Ein Kommentar zum aktuellen Wahlkampfgeschehen von Gerald Grosz.
Neue Lage, 59 Tage. Wenn sich zwei streiten, freut sich bekanntlich der Dritte. Diese Weisheit dürfte ÖVP und SPÖ offenbar gänzlich entgangen sein. Täglich, stündlich dreschen sich die intellektuellen Speerspitzen der beiden Altparteien rhetorisch den Schädel ein und erbringen somit wenigstens den durchschlagenden Beweis, dass die Berufsbezeichnung Generalsekretär doch vom Wort Sekret abstammt.

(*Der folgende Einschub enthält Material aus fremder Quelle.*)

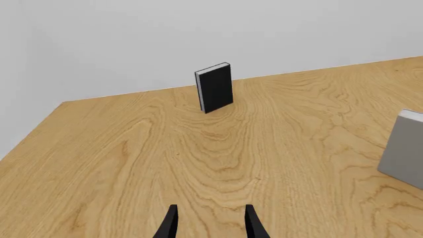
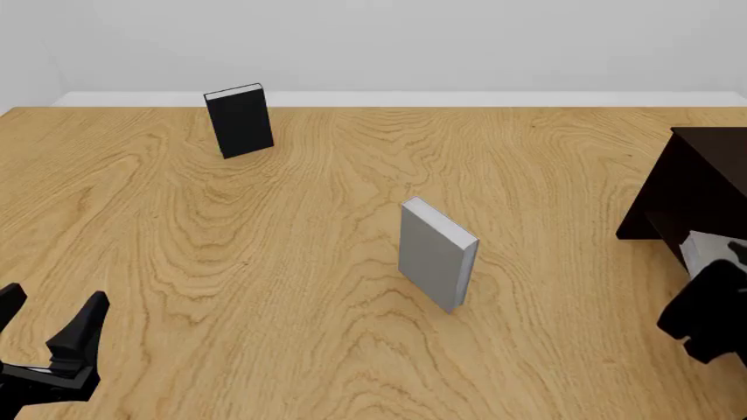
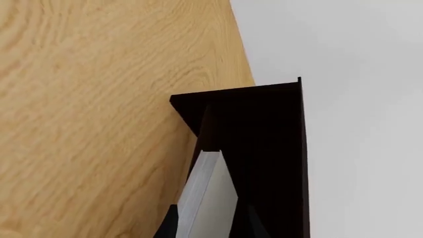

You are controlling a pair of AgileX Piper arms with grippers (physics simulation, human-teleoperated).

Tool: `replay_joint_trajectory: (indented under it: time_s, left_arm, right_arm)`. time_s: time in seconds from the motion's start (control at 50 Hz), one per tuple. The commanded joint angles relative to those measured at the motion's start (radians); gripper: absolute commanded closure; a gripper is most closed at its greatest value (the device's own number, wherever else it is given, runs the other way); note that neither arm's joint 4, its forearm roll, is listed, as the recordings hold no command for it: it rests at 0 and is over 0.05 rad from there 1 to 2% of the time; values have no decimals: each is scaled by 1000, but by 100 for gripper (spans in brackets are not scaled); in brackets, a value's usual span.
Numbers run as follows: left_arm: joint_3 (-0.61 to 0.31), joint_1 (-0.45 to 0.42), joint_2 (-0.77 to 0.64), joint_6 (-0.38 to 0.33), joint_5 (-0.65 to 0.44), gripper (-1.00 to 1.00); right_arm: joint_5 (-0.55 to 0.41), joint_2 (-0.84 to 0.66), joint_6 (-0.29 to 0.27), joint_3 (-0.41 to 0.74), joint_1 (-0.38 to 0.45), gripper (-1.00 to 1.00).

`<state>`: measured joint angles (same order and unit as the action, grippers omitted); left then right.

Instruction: Pick up the book on the right and place it on the cabinet shelf.

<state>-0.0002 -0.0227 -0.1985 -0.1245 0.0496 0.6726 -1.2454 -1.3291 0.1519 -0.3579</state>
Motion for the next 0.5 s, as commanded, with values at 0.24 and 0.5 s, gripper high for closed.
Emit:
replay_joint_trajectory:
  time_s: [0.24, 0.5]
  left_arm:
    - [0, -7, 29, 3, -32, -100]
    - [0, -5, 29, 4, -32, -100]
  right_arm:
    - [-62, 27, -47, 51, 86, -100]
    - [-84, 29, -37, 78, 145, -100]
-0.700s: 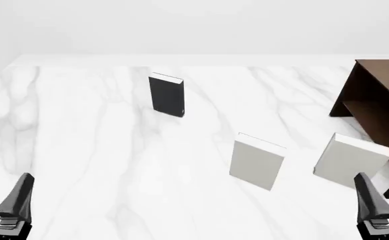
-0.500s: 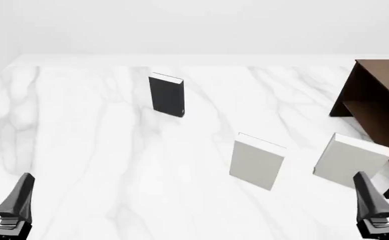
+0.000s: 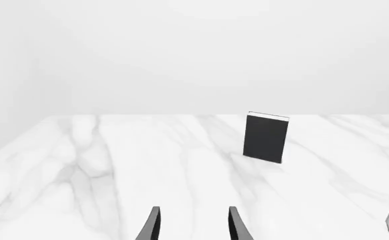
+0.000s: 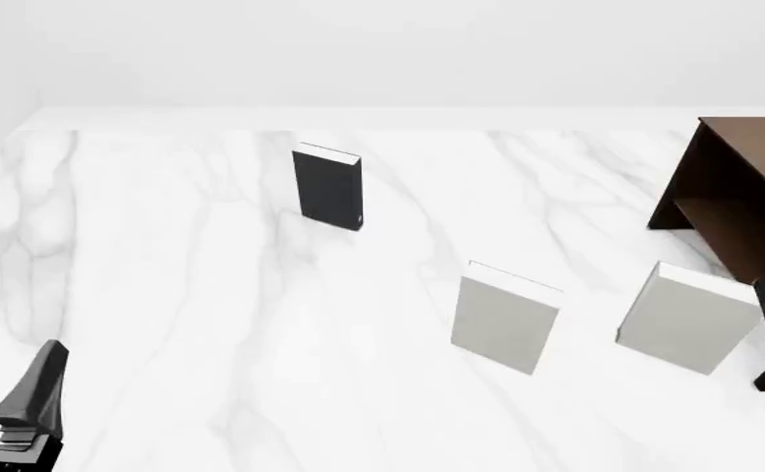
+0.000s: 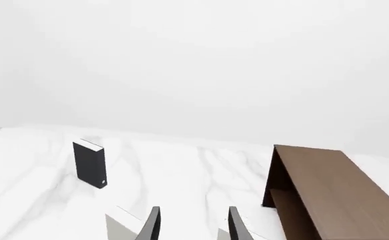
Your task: Pick up the book on the left and place it on top of the shelf.
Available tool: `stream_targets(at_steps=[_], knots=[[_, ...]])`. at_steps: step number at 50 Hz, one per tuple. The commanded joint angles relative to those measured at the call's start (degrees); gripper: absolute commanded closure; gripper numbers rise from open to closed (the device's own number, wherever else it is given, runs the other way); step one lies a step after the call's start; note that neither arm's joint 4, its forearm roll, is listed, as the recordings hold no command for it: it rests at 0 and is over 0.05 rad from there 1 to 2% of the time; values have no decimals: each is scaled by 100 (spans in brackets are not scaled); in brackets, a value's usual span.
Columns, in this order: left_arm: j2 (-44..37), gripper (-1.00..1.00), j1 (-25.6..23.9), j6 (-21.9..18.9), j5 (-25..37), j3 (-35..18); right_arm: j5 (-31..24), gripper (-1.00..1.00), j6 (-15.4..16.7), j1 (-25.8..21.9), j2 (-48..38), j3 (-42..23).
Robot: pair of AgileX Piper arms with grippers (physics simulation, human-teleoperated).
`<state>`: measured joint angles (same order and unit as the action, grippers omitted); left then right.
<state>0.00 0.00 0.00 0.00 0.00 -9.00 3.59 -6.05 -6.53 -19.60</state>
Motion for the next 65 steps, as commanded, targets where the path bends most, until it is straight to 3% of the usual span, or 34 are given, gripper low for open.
stream_targets(at_steps=[1,8,10,13,14,17,20,30,54,65], knots=[[0,-100,0,0,0,0,-194,-100,178,-454,-809,-1010],[0,-100,0,0,0,0,-312,-100,414,-691,-1466,-1564],[0,-100,0,0,0,0,-339,-100,665,-773,-1646,-1639],[0,-100,0,0,0,0,-423,-100,671,-846,-1784,-1788],[0,-100,0,0,0,0,-473,-100,874,-951,-1961,-1934],[0,-100,0,0,0,0,-498,-100,818,-977,-2165,-2138],[0,-100,0,0,0,0,-531,-100,1057,-1146,-2463,-2309],[0,-100,0,0,0,0,-568,-100,1205,-1471,-3255,-2962],[0,-100,0,0,0,0,-83,-100,1108,-1838,-4888,-3616],[0,-100,0,0,0,0,-17,-100,990,-2117,-5839,-4260]])
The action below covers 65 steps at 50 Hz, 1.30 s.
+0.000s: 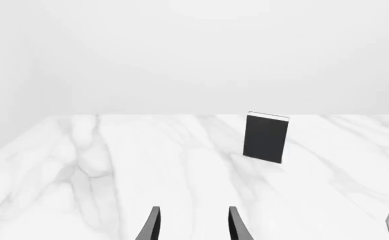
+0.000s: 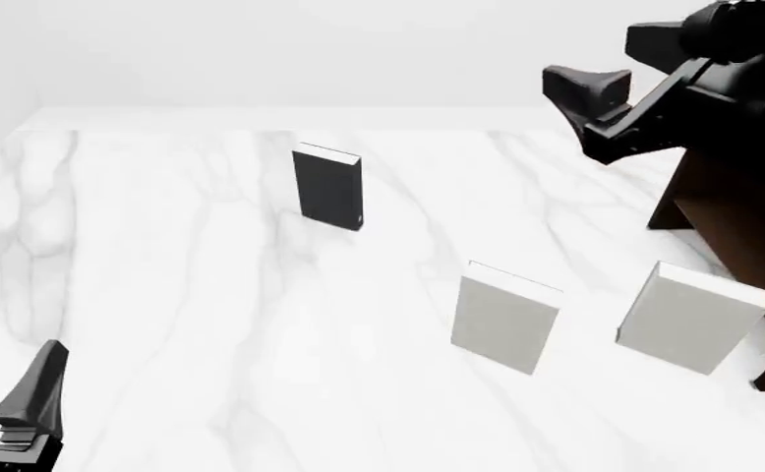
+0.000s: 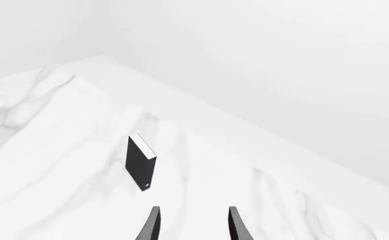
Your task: Pick up the book on the left and place it on top of the shelf.
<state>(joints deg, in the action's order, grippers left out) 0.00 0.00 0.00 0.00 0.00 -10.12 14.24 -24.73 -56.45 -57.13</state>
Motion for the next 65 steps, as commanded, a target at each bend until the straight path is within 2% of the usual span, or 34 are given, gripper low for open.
stream_targets(at_steps=[1,7,23,40,65], knots=[[0,-100,0,0,0,0,96,-100,-55,-292,-923,-541],[0,-100,0,0,0,0,196,-100,-134,-516,-1337,-721],[0,-100,0,0,0,0,558,-100,-251,-713,-2198,-1030],[0,-100,0,0,0,0,1059,-100,-473,-733,-3076,-1454],[0,-100,0,0,0,0,1394,-100,-630,-717,-3915,-1834]])
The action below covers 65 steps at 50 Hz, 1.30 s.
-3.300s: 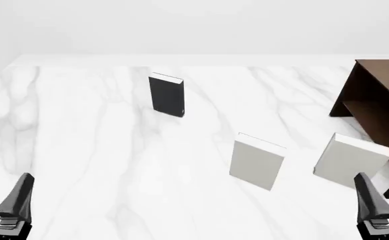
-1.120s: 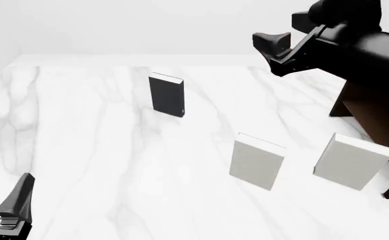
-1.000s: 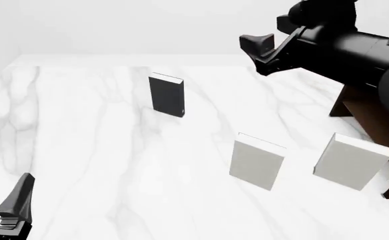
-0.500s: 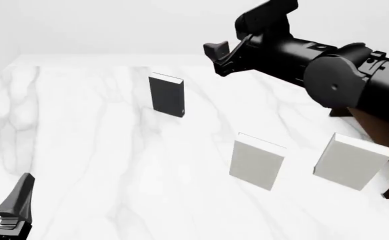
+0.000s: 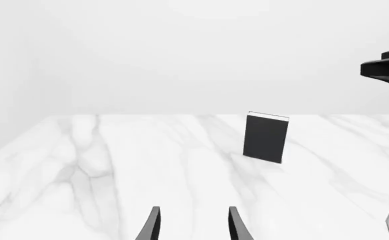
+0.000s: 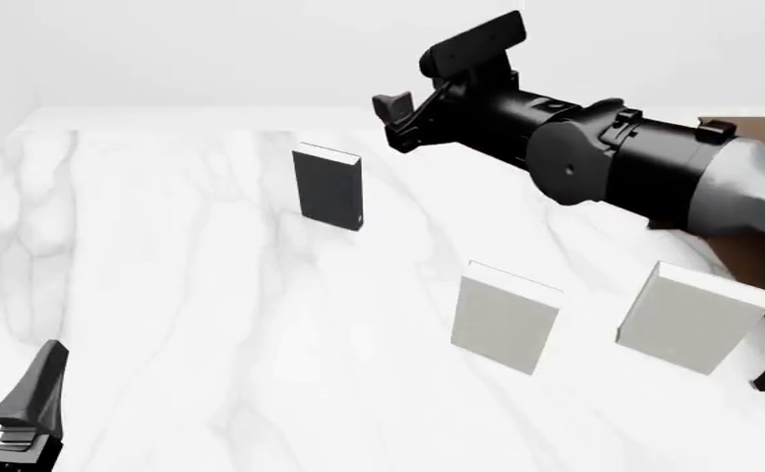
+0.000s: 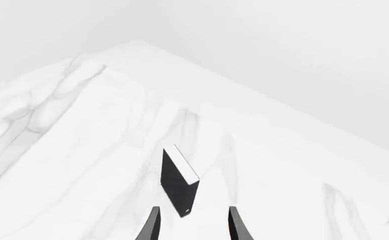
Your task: Pick up the book on the left and place it on top of the shelf.
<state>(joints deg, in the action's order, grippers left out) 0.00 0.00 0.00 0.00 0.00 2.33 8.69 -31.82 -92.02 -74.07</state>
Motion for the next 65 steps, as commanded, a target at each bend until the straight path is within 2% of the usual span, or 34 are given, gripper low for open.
stream_targets(at_steps=[1,39,65], knots=[[0,-100,0,0,0,0,155,-100,-82,-3,-392,-159],[0,-100,0,0,0,0,480,-100,-263,193,-1784,-917],[0,-100,0,0,0,0,470,-100,-203,282,-2690,-1598]])
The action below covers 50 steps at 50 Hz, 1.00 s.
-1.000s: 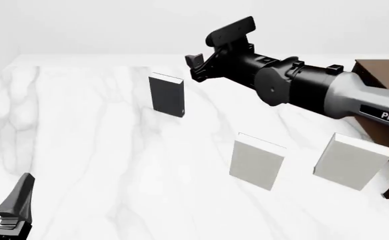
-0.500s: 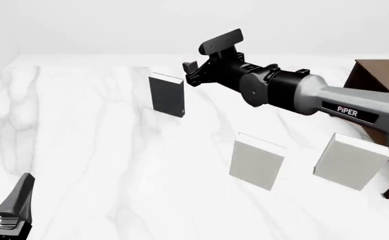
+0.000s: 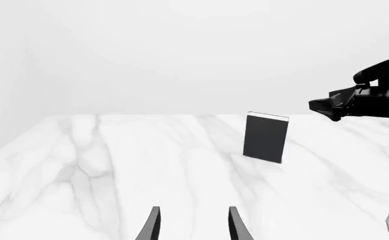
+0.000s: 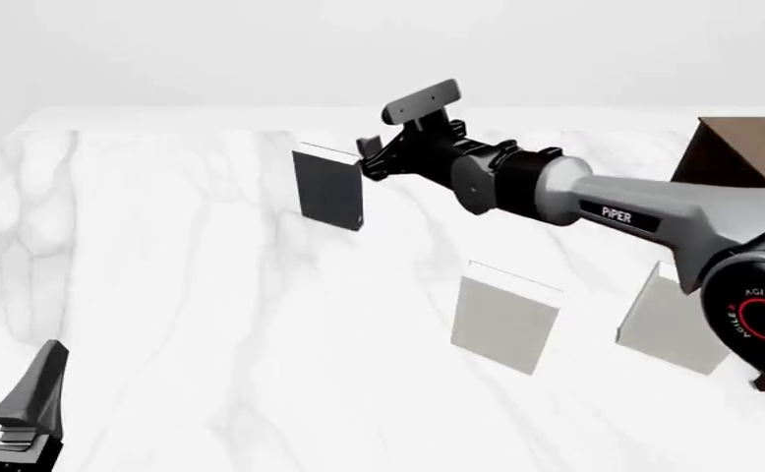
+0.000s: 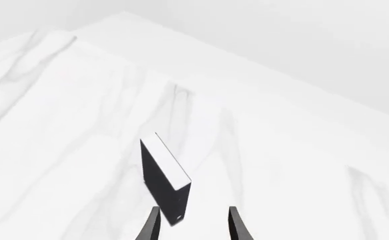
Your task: Pick up the book on the left and place it on top of the shelf.
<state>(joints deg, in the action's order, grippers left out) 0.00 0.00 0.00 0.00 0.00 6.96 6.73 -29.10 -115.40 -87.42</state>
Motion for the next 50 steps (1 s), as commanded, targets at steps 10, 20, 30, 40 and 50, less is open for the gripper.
stream_targets(at_steps=[10,20,30,40,50], knots=[[0,-100,0,0,0,0,-1,-100,-50,-26,-672,-551],[0,-100,0,0,0,0,-24,-100,-47,-24,-978,-790],[0,-100,0,0,0,0,-97,-100,-66,-44,-1287,-1086],[0,-100,0,0,0,0,-128,-100,-116,-65,-1522,-1317],[0,-100,0,0,0,0,-188,-100,-139,-73,-1841,-1629]])
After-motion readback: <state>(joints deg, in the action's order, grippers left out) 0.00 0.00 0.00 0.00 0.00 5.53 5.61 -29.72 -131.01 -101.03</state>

Und während Türkis/Schwarz und Rot in ihre allseits bekannten Muster verfallen, die verbalen Mittelstreckenraketen zwischen der Lichtenfelsgasse (VP-Bastion) und der Löwelstraße (rotes Hauptquartier) hin und her fliegen, sitzt am Strand von Ibiza der ehemalige Vizekanzler HC Strache samt Ehefrau und Sohnemann, baut Sandburgen und erfreut sich seines Lebens.

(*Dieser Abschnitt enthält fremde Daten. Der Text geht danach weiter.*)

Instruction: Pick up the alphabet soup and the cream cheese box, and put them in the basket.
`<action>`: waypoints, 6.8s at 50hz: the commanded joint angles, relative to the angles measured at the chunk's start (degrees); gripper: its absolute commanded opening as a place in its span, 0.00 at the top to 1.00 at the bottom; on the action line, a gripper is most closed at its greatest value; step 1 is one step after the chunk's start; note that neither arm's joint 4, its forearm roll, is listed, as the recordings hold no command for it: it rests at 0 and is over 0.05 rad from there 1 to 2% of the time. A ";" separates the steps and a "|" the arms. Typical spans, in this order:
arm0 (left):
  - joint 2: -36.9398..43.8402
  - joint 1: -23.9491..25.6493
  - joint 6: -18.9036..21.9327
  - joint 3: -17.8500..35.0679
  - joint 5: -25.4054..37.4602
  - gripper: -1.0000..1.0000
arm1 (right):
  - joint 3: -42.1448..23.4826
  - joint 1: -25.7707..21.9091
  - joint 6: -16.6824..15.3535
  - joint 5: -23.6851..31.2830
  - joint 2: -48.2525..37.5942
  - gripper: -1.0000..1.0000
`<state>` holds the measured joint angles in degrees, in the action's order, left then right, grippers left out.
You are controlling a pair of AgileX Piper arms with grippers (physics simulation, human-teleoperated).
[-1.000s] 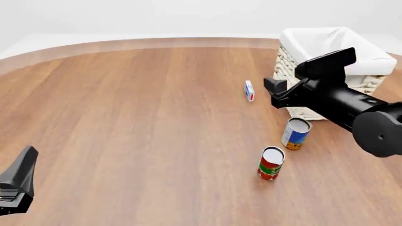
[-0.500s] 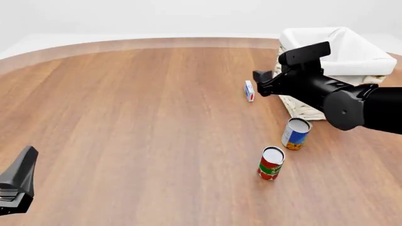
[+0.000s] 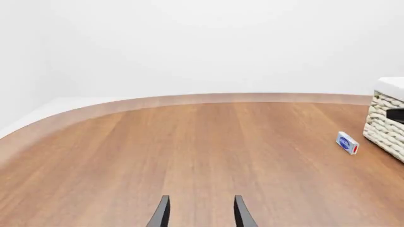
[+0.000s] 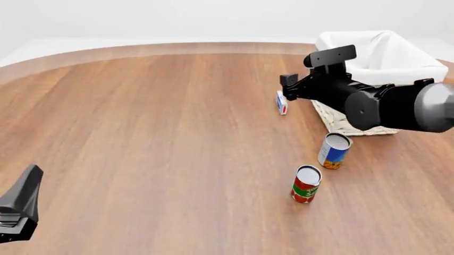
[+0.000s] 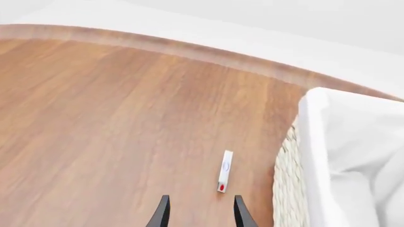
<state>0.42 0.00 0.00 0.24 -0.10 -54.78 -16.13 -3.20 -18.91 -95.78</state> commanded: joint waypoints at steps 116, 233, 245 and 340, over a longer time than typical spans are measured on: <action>0.00 0.00 0.00 0.00 0.00 0.00 | -31.33 3.54 8.82 5.94 -40.02 1.00; 0.00 0.00 0.00 0.00 0.00 0.00 | 5.17 0.99 4.07 -3.60 10.44 1.00; 0.00 0.00 0.00 0.00 0.00 0.00 | 1.94 4.52 1.48 -1.30 11.31 1.00; 0.00 0.00 0.00 0.00 0.00 0.00 | -29.92 24.14 -4.06 20.71 -12.13 1.00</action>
<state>0.42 0.00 0.00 0.24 -0.10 -85.00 7.13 -7.43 1.66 -107.15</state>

Wozu ist der monate-lange Stillstand nötig?
Denn er weiß längst: Selbst nach seinem Abgang wird seine FPÖ mit dem bürgerlichen Verbinder Hofer und dem restriktiven Angreifer Kickl der lachende Dritte sein und sich eine qualifizierte Mehrheit der Österreicherinnen und Österreicher fragen, wofür dieser Wahnsinn, dieser monatelange Stillstand denn eigentlich notwendig war.
Die Freiheitlichen sitzen derzeit erste Reihe fußfrei und halten sich vor lauter Lachen die Bäuche über die Schmutzkübelstrategie von Türkis und Rot. Beide Parteien sind auf dem besten Wege, sich am 29. September selbst zu schreddern.
Welcher Depp hat den Neuwahl-Rat gegeben?
Ritsch, ratsch – und Sebastian Kurz wird sich längst insgeheim gefragt haben, welcher Depp in den eigenen Reihen ihm den „wohlmeinenden Rat“ zu Neuwahlen gegeben hat. Die FPÖ bringt zwischenzeitlich ihre Wahlkampfthemen unters Volk. Denn die Integrationsdebatte wird dank der Nachwehen aus 2015 und dem täglichen „Einzelfall“ auch diesmal beherrschend sein. Die GrünInnen surfen derweil gekonnt auf der Klimahysterie, jeder Hitzetag beschert Kogler und Co. eine reiche Ernte im Herbst. Einzig Rot und Türkis beschäftigen sich mit sich selbst und zeigen somit ihren potenziellen Wählerinnen und Wählern, dass eine Neuauflage der bereits mehrmals gescheiterten Großen Koalition nicht der Weisheit letzter Schluss sein kann und darf.